Directions:
Pull each line holding "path" out of the entries below.

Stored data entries
------------------------------------------------------------------------
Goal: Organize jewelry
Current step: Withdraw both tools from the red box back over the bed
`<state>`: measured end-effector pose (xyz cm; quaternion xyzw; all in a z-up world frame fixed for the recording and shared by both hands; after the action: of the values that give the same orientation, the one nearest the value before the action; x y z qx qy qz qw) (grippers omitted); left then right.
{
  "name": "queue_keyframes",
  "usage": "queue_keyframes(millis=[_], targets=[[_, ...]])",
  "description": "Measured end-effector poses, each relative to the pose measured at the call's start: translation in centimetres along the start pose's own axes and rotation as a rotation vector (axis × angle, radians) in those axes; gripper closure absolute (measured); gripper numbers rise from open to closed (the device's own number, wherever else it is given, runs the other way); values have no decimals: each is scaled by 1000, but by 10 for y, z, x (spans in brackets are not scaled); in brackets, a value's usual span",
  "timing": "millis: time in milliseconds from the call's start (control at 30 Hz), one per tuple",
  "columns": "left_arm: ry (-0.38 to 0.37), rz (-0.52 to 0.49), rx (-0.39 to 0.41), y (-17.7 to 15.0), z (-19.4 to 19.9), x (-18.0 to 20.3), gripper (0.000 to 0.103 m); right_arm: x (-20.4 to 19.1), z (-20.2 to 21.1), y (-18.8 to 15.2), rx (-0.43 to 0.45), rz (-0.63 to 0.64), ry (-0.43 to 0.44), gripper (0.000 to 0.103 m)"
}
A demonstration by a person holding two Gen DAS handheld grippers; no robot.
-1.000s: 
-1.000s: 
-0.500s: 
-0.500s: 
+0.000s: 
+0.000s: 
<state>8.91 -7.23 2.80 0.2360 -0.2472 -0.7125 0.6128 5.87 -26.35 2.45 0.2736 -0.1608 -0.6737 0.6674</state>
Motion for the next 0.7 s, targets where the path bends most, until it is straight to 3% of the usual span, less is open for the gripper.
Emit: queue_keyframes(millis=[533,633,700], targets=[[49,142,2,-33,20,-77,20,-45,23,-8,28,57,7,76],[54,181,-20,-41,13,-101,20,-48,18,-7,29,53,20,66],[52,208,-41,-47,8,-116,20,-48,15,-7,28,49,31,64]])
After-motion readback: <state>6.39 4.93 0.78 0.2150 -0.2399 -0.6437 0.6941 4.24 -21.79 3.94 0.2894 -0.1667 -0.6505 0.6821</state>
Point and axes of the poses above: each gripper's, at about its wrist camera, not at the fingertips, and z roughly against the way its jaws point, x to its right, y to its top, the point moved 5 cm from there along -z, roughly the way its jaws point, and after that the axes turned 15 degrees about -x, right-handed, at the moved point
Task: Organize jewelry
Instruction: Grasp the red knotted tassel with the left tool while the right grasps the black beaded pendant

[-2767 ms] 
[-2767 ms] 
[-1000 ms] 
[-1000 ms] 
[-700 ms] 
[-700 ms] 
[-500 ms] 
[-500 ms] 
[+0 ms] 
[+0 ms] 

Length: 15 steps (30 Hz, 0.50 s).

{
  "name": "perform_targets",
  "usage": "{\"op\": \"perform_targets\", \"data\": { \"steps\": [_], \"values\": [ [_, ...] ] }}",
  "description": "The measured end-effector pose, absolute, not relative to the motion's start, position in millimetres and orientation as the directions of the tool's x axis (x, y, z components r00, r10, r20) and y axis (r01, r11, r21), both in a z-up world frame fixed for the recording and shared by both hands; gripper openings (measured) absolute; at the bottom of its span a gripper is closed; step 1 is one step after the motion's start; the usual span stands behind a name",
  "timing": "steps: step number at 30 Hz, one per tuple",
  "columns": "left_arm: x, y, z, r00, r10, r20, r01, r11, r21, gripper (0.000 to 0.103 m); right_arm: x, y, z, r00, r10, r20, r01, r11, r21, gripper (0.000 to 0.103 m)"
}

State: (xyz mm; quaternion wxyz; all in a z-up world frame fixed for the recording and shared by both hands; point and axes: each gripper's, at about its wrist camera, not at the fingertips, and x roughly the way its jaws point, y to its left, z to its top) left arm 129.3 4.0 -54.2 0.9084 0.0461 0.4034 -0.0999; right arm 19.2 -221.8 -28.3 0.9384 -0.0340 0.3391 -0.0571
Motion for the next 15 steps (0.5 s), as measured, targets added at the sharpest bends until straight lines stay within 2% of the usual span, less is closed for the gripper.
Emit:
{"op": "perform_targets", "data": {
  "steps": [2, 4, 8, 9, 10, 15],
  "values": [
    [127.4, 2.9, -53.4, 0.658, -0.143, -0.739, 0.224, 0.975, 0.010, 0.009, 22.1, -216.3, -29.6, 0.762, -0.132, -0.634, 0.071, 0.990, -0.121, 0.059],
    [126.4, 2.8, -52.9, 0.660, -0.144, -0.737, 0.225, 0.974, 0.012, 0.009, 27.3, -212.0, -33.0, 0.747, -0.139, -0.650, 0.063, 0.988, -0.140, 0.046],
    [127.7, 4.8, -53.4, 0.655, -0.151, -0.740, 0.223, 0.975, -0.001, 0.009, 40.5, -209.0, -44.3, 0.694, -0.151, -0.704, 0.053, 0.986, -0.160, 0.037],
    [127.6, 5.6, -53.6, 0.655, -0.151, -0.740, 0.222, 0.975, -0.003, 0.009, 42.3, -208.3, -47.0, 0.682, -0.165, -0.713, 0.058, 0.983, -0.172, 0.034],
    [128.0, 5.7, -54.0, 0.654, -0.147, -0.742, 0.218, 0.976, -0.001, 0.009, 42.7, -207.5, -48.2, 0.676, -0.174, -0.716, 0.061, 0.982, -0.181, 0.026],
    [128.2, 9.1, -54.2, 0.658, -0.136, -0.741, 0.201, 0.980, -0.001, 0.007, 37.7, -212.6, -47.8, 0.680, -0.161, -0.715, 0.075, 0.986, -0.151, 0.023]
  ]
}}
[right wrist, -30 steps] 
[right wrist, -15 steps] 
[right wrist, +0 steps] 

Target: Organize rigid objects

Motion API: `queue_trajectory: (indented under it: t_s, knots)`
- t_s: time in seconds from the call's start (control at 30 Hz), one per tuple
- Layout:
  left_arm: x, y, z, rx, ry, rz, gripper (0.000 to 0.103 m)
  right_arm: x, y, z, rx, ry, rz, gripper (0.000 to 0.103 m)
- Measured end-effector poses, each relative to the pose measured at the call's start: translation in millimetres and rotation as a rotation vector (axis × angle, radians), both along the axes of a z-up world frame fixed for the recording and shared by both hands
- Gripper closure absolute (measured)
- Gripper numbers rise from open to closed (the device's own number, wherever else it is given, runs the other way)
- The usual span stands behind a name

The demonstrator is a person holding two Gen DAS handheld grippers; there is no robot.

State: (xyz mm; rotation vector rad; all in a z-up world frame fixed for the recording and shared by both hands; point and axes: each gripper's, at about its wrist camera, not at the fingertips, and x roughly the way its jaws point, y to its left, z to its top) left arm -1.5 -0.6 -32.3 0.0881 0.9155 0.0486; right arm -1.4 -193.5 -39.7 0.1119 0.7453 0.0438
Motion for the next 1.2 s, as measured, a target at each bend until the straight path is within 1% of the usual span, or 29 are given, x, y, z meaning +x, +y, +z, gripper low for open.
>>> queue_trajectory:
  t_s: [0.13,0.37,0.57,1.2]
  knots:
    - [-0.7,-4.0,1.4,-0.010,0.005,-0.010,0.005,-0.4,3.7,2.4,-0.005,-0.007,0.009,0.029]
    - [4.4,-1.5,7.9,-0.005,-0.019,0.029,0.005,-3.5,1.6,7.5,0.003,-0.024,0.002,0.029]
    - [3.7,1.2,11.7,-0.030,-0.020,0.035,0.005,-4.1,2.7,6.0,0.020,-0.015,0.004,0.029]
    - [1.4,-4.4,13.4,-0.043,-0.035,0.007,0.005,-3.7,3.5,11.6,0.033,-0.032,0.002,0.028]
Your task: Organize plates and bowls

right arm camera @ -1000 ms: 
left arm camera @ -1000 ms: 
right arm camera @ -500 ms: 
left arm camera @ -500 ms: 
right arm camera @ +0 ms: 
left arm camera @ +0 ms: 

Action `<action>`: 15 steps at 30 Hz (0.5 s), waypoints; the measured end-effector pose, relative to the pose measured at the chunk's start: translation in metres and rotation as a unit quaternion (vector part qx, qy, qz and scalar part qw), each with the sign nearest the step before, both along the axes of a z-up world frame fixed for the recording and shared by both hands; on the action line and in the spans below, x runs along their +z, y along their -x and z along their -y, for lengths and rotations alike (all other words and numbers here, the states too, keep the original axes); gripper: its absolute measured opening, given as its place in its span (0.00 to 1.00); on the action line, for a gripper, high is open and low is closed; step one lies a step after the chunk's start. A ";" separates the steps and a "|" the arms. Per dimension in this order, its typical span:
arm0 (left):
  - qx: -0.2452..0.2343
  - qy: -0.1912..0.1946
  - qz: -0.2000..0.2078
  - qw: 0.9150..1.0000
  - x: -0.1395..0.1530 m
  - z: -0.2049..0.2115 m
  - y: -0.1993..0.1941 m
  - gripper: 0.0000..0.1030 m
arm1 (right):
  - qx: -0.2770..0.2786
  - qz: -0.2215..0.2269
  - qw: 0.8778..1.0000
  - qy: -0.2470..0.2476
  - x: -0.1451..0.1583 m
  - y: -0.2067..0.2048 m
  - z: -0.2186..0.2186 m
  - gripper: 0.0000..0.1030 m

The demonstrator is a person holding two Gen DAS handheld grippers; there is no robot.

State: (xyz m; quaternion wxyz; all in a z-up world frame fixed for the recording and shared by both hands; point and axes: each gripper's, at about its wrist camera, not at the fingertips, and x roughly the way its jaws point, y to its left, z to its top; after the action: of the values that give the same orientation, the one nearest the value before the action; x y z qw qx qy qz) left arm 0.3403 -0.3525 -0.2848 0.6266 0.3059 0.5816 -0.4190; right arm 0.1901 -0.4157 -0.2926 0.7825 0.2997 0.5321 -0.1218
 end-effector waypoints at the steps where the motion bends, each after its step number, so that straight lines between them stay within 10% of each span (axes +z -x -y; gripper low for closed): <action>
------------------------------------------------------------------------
Output of the task:
Motion for the next 0.7 s, targets where the path bends most, until it is straight to 3% of the usual span, less is open for the gripper.
Motion for the next 1.2 s, as measured, a target at each bend until the straight path is within 1% of the usual span, or 29 are given, x, y, z meaning +x, +y, +z, gripper low for open.

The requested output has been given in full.